YOUR ASSIGNMENT: The listing is to be transcribed in full, with its images left out.

PROVIDED MATERIAL:
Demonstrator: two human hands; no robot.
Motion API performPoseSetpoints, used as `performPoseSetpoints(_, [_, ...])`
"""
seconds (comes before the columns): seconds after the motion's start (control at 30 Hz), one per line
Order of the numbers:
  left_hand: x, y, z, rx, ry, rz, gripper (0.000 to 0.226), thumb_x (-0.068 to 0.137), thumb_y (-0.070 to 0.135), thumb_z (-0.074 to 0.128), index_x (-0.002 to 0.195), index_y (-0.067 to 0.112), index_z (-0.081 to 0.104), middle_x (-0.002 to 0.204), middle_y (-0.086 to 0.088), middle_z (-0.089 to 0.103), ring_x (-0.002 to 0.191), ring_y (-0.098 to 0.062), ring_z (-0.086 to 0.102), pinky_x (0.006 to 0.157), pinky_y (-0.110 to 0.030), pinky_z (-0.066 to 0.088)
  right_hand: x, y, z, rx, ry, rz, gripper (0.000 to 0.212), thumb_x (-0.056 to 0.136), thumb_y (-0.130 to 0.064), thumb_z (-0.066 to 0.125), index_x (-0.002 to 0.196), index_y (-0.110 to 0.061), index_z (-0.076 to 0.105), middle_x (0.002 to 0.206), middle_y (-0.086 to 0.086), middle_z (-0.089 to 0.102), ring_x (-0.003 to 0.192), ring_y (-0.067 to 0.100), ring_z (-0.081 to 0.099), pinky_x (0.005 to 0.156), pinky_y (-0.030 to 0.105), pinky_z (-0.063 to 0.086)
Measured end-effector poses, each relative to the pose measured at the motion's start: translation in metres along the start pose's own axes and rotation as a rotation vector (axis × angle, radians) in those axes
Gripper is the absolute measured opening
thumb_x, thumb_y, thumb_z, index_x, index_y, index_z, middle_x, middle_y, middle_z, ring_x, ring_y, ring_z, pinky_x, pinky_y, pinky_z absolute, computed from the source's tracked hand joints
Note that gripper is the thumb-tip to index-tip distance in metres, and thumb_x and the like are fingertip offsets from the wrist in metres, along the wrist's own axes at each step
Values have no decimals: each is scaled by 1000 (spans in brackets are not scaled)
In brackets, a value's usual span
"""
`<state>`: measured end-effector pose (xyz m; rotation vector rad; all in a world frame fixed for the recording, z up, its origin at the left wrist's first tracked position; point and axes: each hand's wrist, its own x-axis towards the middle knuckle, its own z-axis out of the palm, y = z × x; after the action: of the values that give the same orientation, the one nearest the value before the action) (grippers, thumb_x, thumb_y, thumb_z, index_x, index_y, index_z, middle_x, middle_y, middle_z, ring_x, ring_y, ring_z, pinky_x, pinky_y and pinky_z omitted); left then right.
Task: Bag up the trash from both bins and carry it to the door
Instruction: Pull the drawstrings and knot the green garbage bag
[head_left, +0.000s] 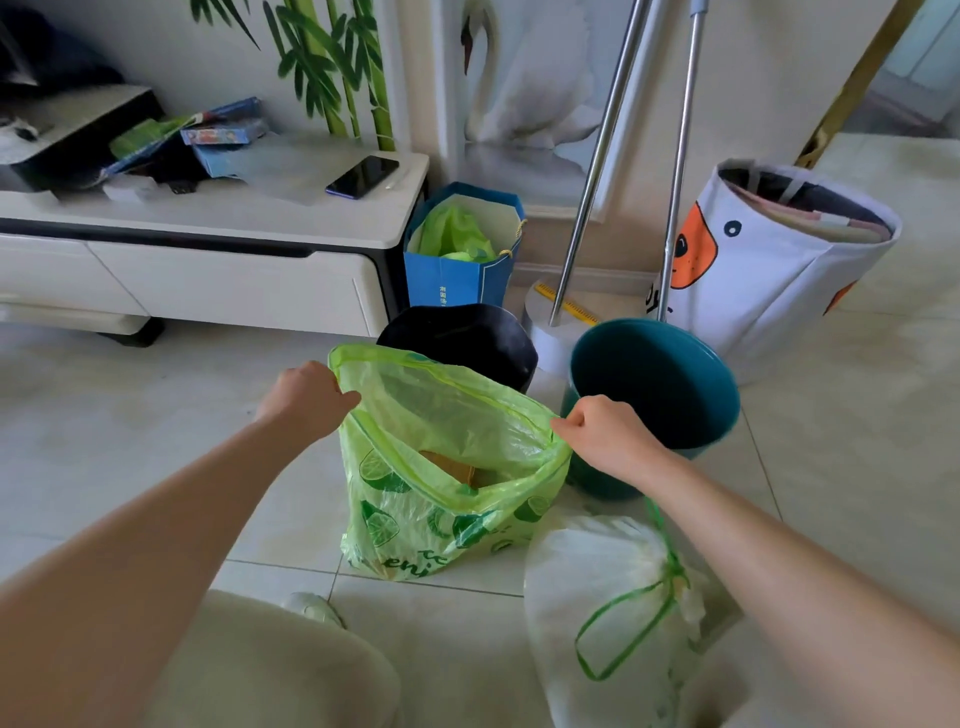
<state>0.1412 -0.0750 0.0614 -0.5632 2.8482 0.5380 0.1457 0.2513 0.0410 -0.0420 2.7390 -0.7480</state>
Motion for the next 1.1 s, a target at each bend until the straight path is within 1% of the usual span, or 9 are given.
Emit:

COMPLETED EXERCISE:
Demonstrator: two human hands; no robot.
Motion API performPoseSetpoints, used as `performPoseSetpoints(_, [_, ...])`
"""
seconds (comes before the columns): seconds after the motion's start (control at 30 Hz), one per line
Order of the numbers:
  left_hand: x, y, z, rx, ry, rz, gripper (0.000 to 0.226), thumb_x (-0.068 to 0.137), thumb_y (-0.070 to 0.135), thumb_z (-0.074 to 0.128), index_x (-0.002 to 0.195), index_y (-0.067 to 0.112), index_z (-0.081 to 0.104), middle_x (-0.002 to 0.204), middle_y (-0.086 to 0.088), middle_z (-0.089 to 0.103), ring_x (-0.002 to 0.191), ring_y (-0.098 to 0.062), ring_z (-0.086 to 0.102), pinky_x (0.006 to 0.157), pinky_y (-0.110 to 0.030), pinky_z (-0.066 to 0.088)
  right_hand: x, y, z, rx, ry, rz, gripper (0.000 to 0.212), thumb_x (-0.056 to 0.136), thumb_y (-0.130 to 0.064), thumb_z (-0.066 to 0.125), index_x (-0.002 to 0.196), index_y (-0.110 to 0.061), index_z (-0.076 to 0.105), middle_x (0.002 to 0.206), middle_y (-0.086 to 0.086), middle_z (-0.089 to 0.102), ring_x (-0.003 to 0.192), ring_y (-0.067 to 0.100), ring_z (-0.081 to 0.099), pinky_x (0.005 to 0.156), pinky_y (-0.030 to 0.105), pinky_z (-0.063 to 0.086)
Measured end-effector poses, each relative to the pose measured at the motion's start: translation in metres along the start pose's own axes and rotation as a rotation vector (axis × angle, radians) in those axes
Gripper is the absolute measured opening
thumb_x, thumb_y, thumb_z, index_x, index_y, index_z, middle_x, middle_y, middle_z, ring_x, ring_y, ring_z, pinky_x, pinky_y, pinky_z absolute, computed from the source's tracked hand joints
Note that gripper is the thumb-tip to index-tip distance in metres, and thumb_x and the like are fingertip offsets from the wrist in metres, along the wrist's own axes at each step
Values have no decimals: each is scaled by 1000 (spans in brackets are not scaled)
In brackets, a value's usual span
"""
`<state>`: measured end-effector pose (xyz m; rotation vector rad; all in a world frame fixed for the recording, z up, its origin at the left wrist's first tracked position; point and axes: each hand's wrist, its own x-axis towards the middle knuckle, its own z-axis out of the palm, y = z × x; after the action: of the values that give the same orientation, the one nearest the value before the action) (grippers, thumb_x, thumb_y, thumb_z, index_x, index_y, index_z, middle_x, middle_y, middle_z, ring_x, ring_y, ring_z, pinky_x, pinky_y and pinky_z omitted); left then right.
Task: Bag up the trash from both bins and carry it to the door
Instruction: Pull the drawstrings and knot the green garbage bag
[head_left, +0.000s] 
<state>0.1412 -0.0750 0.0614 -0.5632 2.8482 0.5380 0.1457 0.2513 0.0410 -0.0420 2.7390 -0.7480</state>
Motion for the next 1.1 s, a target at each bend until the straight path is within 1% of the usual span, or 9 are given.
Emit:

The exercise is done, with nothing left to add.